U.S. Highway 43 - Alabama

All photos taken 11/05/99 by Alex Nitzman

This page looks at two portions of old U.S. 43 in the Satsuma and Creola, Alabama vicinity. The northern segment acts as a frontage road to the current four lane U.S. 43 north of Interstate 65. A scattering of homes can be found on this segment. To the south within the city limits of Satsuma, coverage surrounds an original twin slab spur of old U.S. 43 from the current roadway near the Saraland/Satsuma boundary.
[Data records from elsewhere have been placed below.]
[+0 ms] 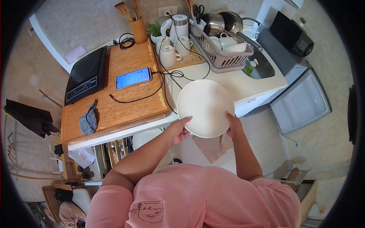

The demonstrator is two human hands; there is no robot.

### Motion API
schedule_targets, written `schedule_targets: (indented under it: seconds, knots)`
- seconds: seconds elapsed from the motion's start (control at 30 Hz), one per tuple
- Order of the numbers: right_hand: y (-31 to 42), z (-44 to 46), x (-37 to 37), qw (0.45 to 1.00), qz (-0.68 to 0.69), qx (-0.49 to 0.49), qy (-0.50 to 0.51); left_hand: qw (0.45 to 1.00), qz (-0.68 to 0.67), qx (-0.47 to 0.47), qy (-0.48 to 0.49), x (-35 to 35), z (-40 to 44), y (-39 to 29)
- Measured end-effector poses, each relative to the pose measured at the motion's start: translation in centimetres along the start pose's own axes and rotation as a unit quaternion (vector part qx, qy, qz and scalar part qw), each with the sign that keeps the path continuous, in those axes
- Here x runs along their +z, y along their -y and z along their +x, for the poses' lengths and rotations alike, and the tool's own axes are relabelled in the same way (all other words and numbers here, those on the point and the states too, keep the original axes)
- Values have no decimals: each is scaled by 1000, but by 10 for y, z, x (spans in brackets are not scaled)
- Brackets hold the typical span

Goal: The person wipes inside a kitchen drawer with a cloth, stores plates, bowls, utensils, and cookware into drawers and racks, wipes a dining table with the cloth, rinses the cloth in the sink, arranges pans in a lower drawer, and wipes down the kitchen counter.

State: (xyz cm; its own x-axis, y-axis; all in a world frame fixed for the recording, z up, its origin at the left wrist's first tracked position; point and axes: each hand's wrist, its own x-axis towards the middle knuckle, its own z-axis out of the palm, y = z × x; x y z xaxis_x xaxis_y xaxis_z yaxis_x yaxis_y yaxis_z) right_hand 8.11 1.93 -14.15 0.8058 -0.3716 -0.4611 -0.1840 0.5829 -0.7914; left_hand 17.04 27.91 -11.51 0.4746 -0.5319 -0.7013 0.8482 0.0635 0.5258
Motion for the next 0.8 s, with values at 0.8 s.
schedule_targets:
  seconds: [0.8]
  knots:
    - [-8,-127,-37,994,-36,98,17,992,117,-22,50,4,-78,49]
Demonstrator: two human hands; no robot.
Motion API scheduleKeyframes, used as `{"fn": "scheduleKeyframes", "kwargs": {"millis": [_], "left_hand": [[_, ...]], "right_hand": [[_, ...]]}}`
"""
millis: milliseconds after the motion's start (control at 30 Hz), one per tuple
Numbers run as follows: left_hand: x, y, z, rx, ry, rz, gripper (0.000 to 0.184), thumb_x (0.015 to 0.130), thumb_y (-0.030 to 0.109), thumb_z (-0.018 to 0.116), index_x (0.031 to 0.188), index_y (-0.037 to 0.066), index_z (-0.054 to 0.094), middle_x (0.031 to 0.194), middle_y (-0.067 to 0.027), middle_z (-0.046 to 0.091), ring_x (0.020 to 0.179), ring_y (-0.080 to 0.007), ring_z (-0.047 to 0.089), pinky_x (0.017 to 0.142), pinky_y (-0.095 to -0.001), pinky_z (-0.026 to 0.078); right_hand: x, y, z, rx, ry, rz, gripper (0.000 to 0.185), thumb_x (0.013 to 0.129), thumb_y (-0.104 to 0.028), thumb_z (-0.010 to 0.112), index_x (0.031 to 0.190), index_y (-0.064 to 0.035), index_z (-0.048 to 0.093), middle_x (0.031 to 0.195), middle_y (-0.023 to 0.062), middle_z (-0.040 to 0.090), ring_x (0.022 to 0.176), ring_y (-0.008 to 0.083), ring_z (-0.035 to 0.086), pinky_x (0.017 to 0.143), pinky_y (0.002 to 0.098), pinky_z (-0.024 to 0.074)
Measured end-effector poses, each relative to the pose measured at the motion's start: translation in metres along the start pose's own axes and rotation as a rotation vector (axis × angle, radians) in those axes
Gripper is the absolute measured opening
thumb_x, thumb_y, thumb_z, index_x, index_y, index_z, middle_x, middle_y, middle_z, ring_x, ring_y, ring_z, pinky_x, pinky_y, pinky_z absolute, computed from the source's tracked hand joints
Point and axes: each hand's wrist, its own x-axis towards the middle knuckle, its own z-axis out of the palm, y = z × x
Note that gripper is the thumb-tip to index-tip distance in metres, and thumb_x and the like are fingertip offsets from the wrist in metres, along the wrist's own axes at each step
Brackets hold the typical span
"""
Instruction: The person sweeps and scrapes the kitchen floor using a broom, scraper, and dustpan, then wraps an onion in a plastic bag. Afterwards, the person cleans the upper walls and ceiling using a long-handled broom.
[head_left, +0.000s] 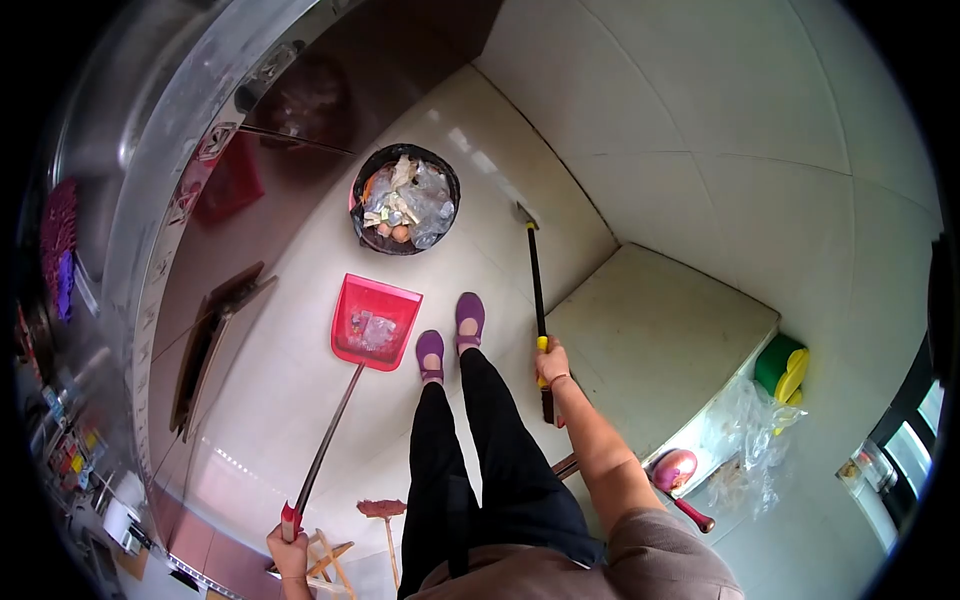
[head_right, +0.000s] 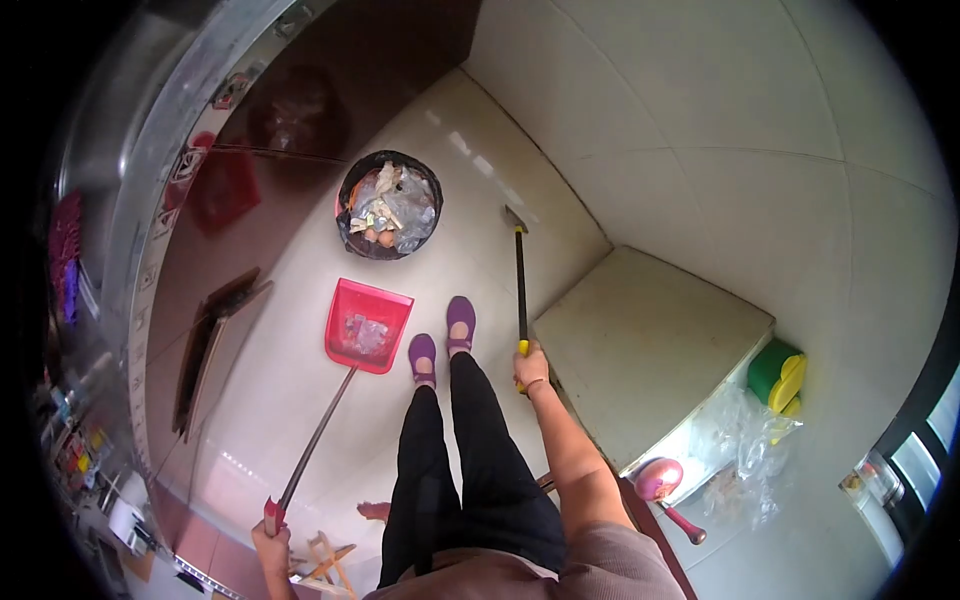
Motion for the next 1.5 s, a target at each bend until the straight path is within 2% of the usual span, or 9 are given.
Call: {"fn": "scheduleKeyframes", "kwargs": {"millis": [133, 367, 500, 600, 667, 767, 967, 1133, 1500], "left_hand": [[0.004, -0.012, -0.002, 0.006, 0.003, -0.054, 0.007, 0.062, 0.001, 0.056, 0.068, -0.002, 0.059, 0.060, -0.0042, 0.058, 0.056, -0.0112, 0.053, 0.057, -0.0258, 0.044], [0.002, -0.004, -0.004, 0.061, -0.026, -0.051, 0.008, 0.062, 0.001, 0.056, 0.069, -0.002, 0.060, 0.061, -0.0044, 0.058, 0.057, -0.0116, 0.053, 0.058, -0.0258, 0.044], [0.003, -0.010, -0.002, 0.043, -0.032, -0.053, 0.007, 0.064, 0.001, 0.056, 0.070, -0.002, 0.060, 0.062, -0.0044, 0.058, 0.058, -0.0116, 0.054, 0.059, -0.0255, 0.044], [0.003, -0.016, -0.001, 0.036, -0.024, -0.060, 0.007, 0.064, 0.000, 0.056, 0.070, -0.001, 0.060, 0.062, -0.0044, 0.058, 0.058, -0.0114, 0.054, 0.059, -0.0253, 0.044], [0.004, -0.021, 0.000, 0.027, -0.018, -0.056, 0.007, 0.064, 0.000, 0.056, 0.070, -0.001, 0.060, 0.062, -0.0044, 0.058, 0.058, -0.0113, 0.053, 0.059, -0.0253, 0.044], [0.004, -0.024, 0.002, -0.003, -0.026, -0.074, 0.007, 0.064, 0.000, 0.056, 0.070, -0.002, 0.059, 0.062, -0.0044, 0.058, 0.057, -0.0113, 0.053, 0.058, -0.0258, 0.044], [0.000, -0.015, 0.002, 0.010, -0.022, -0.044, 0.006, 0.065, 0.001, 0.054, 0.070, -0.002, 0.058, 0.061, -0.0032, 0.056, 0.057, -0.0097, 0.051, 0.055, -0.0243, 0.042], [-0.003, -0.003, 0.002, -0.017, -0.054, -0.009, 0.007, 0.066, 0.001, 0.054, 0.071, -0.002, 0.058, 0.062, -0.0024, 0.056, 0.057, -0.0092, 0.050, 0.055, -0.0243, 0.041], [0.000, -0.012, 0.002, -0.007, -0.037, -0.003, 0.005, 0.065, 0.001, 0.055, 0.069, -0.001, 0.058, 0.060, -0.0011, 0.054, 0.055, -0.0089, 0.048, 0.053, -0.0247, 0.040]], "right_hand": [[0.006, 0.014, 0.021, 0.325, -0.077, 0.121, 0.040, 0.077, -0.007, 0.051, 0.115, 0.0018, 0.044, 0.064, 0.0133, 0.057, 0.047, 0.0242, 0.058, 0.038, 0.0348, 0.0451], [-0.018, 0.030, 0.024, 0.037, -0.021, 0.079, 0.041, 0.074, -0.010, 0.053, 0.114, 0.0001, 0.046, 0.071, 0.0158, 0.061, 0.050, 0.0210, 0.060, 0.045, 0.0324, 0.0476], [-0.007, 0.034, 0.027, -0.063, 0.151, 0.001, 0.035, 0.075, -0.017, 0.058, 0.105, -0.0001, 0.050, 0.094, 0.0257, 0.061, 0.093, 0.0390, 0.058, 0.081, 0.0424, 0.0465], [0.002, 0.019, 0.027, -0.048, 0.187, -0.035, 0.033, 0.076, -0.016, 0.057, 0.104, 0.0006, 0.051, 0.095, 0.0262, 0.060, 0.094, 0.0396, 0.057, 0.082, 0.0429, 0.0459], [-0.008, 0.022, 0.031, -0.027, 0.241, -0.147, 0.028, 0.077, -0.014, 0.056, 0.100, 0.0013, 0.051, 0.083, 0.0213, 0.063, 0.076, 0.0342, 0.063, 0.067, 0.0401, 0.0504], [-0.060, 0.016, 0.021, 0.430, 0.012, -0.150, 0.022, 0.079, -0.010, 0.054, 0.098, 0.0017, 0.051, 0.060, 0.0047, 0.052, 0.043, 0.0102, 0.048, 0.038, 0.0253, 0.0388], [-0.147, 0.028, -0.014, 0.642, -0.297, -0.247, 0.025, 0.081, -0.003, 0.049, 0.106, 0.0006, 0.048, 0.066, 0.0062, 0.053, 0.049, 0.0134, 0.050, 0.046, 0.0247, 0.0414], [-0.152, 0.003, -0.036, 0.812, -0.656, -0.183, 0.030, 0.084, -0.024, 0.056, 0.103, -0.0015, 0.052, 0.062, 0.0072, 0.053, 0.041, 0.0125, 0.046, 0.039, 0.0231, 0.0388], [-0.076, -0.017, 0.009, 0.874, -0.752, -0.204, 0.030, 0.087, -0.024, 0.051, 0.105, 0.0011, 0.050, 0.063, 0.0066, 0.051, 0.041, 0.0121, 0.046, 0.039, 0.0232, 0.0398]]}}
Looking south at the old roadway and its disappearance. The bridge that carried this original U.S. 43 is long gone. What is left is the remnants of the roadbed in this small patch of woods.
Looking north from the above picture. The street that old U.S. 43 acts as a service road enters from the right here. Notice the narrow width of this old highway.
Same roadway as above, but where new U.S. 43 merges over it. Notice that the old concrete just erodes away into the grass. After some further investigation of Satsuma on 11/27/00, it was found out that an older "OLD U.S. 43" exists to the east of the paralleling railroad line. This section of roadway is dotted with a few homes, and basically acts as a frontage road to current Highway 43. The concrete section depicted above is most likely 2nd generation, with the current roadway just off to the left (west) being a relocation for the new wider bridge.
Looking southbound at Old U.S. 43 in the town of Axis. Behind me old U.S. 43 dead ends at a patch of forest. New U.S. 43 is to the right (west) of the road here.
About a mile south of the above photograph is this intersecting street. Old U.S. 43 has no name, other then "OLD HWY 43." The road heading to the east loops northward and intersects with Interstate 65 at Exit 22.
In Creola, old U.S. 43 abruptly ends at a guard rail behind me. All that is left of the roadway are these patches of dirt. Interstate 65 is just to the south of this scene across a small creek.